Intesa Sanpaolo e Unicredit tentate dalla conferma dell’uscente Antonio Patuelli che non stimano ma che possono controllare. Focus sul ruolo europeo dell’associazione.
Dell'inviato Giuseppe Failla, pubblicista italiano di finewsticino.ch
Il recente rinnovo del contratto dei bancari, che ha visto l’uscita di Intesa Sanpaolo dalla delegazione Abi deputata alla trattativa con i sindacati e l’asse fra il Ceo di Intesa Sanpaolo Carlo Messina e il segretario della Fabi Lando Maria Sileoni che ha portato all’aumento da 435 euro voluto dal sindacato senza che nessuno riuscisse a interferire, ha dimostrato l’assoluta inutilità dell’Associazione Bancaria italiana (ABI), perlomeno per le prime due maggiori banche del Paese.
I rapporti fra il presidente dell’Abi, Antonio Patuelli, e Messina sono ai minimi di sempre. Non va meglio fra Andrea Orcel, numero uno di Unicredit e lo stesso Patuelli. Orcel, ovviamente, non ha gradito che il pallino della trattativa sia stato lasciato in mano a Messina. Prima che l’accordo venisse chiuso, secondo quanto ha appreso finewsticino.ch da fonti presenti alla trattativa, Orcel ha avuto una riunione con Sileoni e Patuelli per cercare di raddrizzare la vicenda.
Orcel non ha rilanciato
In quella sede Sileoni aveva suggerito a Orcel che per fare pendere la bilancia politica in favore di Unicredit il Ceo avrebbe avuto una sola strada ovvero proporre un aumento maggiore, pari a 500 euro, a fronte di un contratto più lungo di un anno. Orcel non se l’è sentita e ha lasciato partita vinta a Messina.
Ora che si tratta di rinnovare gli organi di un’associazione ormai secondaria, la strategia meno complicata e più machiavellica prevede la conferma proprio di Patuelli che diventerebbe il candidato delle due banche maggiori del Paese e in quanto tale non potrebbe esimersi dal portare aventi i progetti cui Messina e Orcel tengono maggiormente.
Politica estera
Entrambi gli amministratori delegati, in recenti interviste, si sono lamentati della difficoltà politiche e regolamentari che si incontrano volendo imbastire delle operazioni di integrazione transnazionali.

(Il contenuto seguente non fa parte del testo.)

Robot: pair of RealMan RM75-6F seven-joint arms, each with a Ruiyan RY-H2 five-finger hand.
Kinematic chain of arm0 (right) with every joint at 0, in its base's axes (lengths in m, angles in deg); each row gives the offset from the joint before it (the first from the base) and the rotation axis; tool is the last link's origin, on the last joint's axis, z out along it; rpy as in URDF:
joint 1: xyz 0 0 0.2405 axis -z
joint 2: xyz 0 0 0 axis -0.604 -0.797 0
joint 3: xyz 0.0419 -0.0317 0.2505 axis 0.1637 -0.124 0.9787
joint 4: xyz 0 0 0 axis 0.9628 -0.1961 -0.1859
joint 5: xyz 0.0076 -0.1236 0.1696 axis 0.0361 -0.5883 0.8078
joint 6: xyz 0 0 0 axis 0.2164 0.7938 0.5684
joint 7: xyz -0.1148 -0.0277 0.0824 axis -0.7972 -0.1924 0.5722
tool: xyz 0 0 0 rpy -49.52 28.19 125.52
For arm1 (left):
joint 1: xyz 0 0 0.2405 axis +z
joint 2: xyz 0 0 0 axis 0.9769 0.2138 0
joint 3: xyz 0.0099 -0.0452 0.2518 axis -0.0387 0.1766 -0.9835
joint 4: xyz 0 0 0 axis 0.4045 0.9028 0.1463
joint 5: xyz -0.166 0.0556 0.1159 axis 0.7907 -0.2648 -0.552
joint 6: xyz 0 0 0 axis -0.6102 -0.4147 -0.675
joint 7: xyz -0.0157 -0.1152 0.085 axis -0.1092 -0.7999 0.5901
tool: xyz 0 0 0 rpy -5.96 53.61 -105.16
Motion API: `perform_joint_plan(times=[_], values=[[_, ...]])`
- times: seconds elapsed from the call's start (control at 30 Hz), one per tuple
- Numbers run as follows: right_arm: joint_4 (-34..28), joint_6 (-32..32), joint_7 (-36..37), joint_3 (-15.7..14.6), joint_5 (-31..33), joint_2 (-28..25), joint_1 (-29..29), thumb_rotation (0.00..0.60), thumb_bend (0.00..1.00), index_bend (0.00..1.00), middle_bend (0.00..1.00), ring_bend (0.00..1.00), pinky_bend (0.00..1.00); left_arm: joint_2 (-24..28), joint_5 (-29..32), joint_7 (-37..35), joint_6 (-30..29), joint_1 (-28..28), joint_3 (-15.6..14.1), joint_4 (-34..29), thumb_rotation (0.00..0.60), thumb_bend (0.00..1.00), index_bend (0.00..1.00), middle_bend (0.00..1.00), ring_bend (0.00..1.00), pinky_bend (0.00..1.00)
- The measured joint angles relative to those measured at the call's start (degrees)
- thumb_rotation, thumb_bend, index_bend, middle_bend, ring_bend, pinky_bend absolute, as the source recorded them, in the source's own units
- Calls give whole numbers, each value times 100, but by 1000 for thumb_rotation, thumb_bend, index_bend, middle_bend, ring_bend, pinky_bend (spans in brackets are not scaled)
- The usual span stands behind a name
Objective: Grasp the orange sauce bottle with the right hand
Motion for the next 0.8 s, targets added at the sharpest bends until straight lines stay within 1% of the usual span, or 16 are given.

E questo è il mandato che avrà il nuovo presidente dell’Abi, rafforzare il sistema bancario italiano in Europa. Per rendere il messaggio chiaro senza possibilità di fraintendimenti i banchieri hanno lasciato che a declinarlo fosse Sileoni che ha esplicitato il non detto quasi con brutalità.
«Vorrei essere estremamente chiaro» ha detto in un’intervista a «Mf-Milano Finanza» «alcuni dei principali gruppi bancari farebbero volentieri a meno dell'Abi, perché per i grandi gruppi contano soprattutto i risultati, i dividendi distribuiti agli azionisti, la loro presenza sul territorio, i rapporti con la politica e le relazioni con le autorità di vigilanza. E molto altro ancora. Questo l'Abi non lo può assicurare. Un'Abi politicamente forte e rappresentativa, invece, diventa una garanzia anche per tutte le lavoratrici e i lavoratori del settore. Noi siamo interessati che l'Abi diventi più forte in Europa perché e' li' che si giocheranno le partite più importanti del prossimo futuro».
Completare unione bancaria
«Deve essere completata l'Unione Bancaria europea: abbiamo la Vigilanza e il meccanismo di risoluzione unico – quello del bail-in – ma manca la garanzia sui depositi che la Germania continua a ostacolare perché non vuole assicurare con i suoi soldi le banche di altri Paesi, come l'Italia, con debito pubblico alto, considerate più rischiose» ha aggiunto.
Sileoni alla fine declina quella la ricetta per un Abi di successo. «Da sindacato dei banchieri e molto meno delle banche» ha spiegato «Abi deve trasformarsi in motore del rinnovamento per tutelare l'italianità delle nostre banche, comprese le piccole e medie che fanno finta di sentirsi assolutamente al riparo da improvvise raffiche di vento. Con il presidente dell'Abi Antonio Patuelli abbiamo rinnovato tre contratti nazionali e giudichiamo positivo il suo operato. Ora auspichiamo che l'associazione, nella sua continuità, cambi passo per affrontare concretamente le sfide più importanti».